British cycling magazine

Mountain Bike Rider (MBR) was a magazine about mountain bike riding published 13 times a year by Future plc and based in Reading. The magazine wa edited by Danny Milner. MBR was founded in 1997.

== Early history ==
The first edition of Mountain Bike Rider (MBR) was issued 14 March 1997.

== Overview ==
MBR publishes inspiring features, authoritative reviews of bikes and equipment, route guides, and skills advice. Along with technique tips, there are fitness drills and exercises to help riders get stronger and fitter and stay healthy.

Publishing since 1997, the magazine focuses in highlighting both domestic and international mountain biking hotspots, with travel guides to locations in Europe and beyond.

The brand was formerly owned by IPC Media a publisher that was renamed to become Time Inc. UK and then TI Media. Future PLC bought TI Media in April 2020 (Future previously owned competitor Mountain Biking UK until its sale to Immediate Media Company in 2014). The magazine ceased publishing in print and went digital only in October 2023.

== Gear Review Process ==
Mountain Bike Rider (MBR) has been creating impartial content since it was first published in 1997.

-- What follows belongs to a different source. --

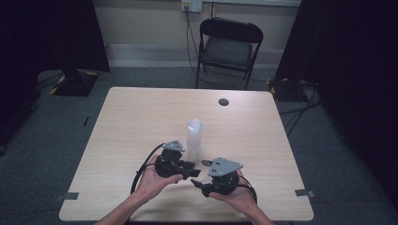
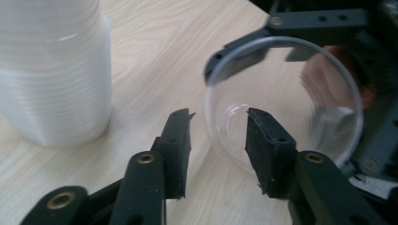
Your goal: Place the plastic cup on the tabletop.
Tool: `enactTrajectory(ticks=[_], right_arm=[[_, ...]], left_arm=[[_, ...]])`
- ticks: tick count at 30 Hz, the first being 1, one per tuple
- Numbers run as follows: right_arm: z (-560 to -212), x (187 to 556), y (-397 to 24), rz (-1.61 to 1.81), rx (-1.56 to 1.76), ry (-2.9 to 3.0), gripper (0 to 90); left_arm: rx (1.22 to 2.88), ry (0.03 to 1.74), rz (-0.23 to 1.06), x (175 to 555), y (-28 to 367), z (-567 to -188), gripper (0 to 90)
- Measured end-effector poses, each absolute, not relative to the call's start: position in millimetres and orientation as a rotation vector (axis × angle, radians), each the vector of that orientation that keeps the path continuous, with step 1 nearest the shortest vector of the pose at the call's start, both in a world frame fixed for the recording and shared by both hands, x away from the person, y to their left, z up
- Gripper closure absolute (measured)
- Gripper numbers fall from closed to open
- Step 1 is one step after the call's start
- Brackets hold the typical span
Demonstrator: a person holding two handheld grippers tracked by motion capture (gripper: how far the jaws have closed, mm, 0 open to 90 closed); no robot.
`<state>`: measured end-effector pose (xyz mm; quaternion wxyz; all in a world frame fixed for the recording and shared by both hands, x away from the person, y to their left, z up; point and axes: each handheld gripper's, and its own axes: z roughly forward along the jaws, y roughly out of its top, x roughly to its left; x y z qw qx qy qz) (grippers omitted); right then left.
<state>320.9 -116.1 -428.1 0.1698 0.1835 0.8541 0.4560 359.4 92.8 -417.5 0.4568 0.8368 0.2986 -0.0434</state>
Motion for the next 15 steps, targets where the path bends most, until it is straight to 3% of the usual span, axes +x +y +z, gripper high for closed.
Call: enactTrajectory(ticks=[15], right_arm=[[-429.4,330.2,-125.1,1.299,0.625,2.4,28.9]], left_arm=[[1.967,0.758,0.015,359.3,106.9,-414.0,39.6]])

The quality of MBR's reviews and buyers guides is built upon a rigorous testing procedure as well as the knowledge and experience of the test team that is a highly regarded in the bike industry, and known for delivering comparative reviews that are highly focussed, making them as useful as possible to the reader.

The brand's commitments are:

- Reviews are conducted by some of the most experienced and knowledgeable riders in the business.
- Ratings are awarded only after a thorough testing process on a variety of terrain and benchmarked against the best options on the market.
- Tests are independent, and in no way influenced by advertisers.

In support of these commitments, all test bikes are weighed and measured by staff and suspension travel is also measured and compared against manufacturers claimed figures. For some tests, bikes are fitted with control tyres to even out differences in weight, handling and geometry and highlight differences in performance that are not easily and cheaply remedied.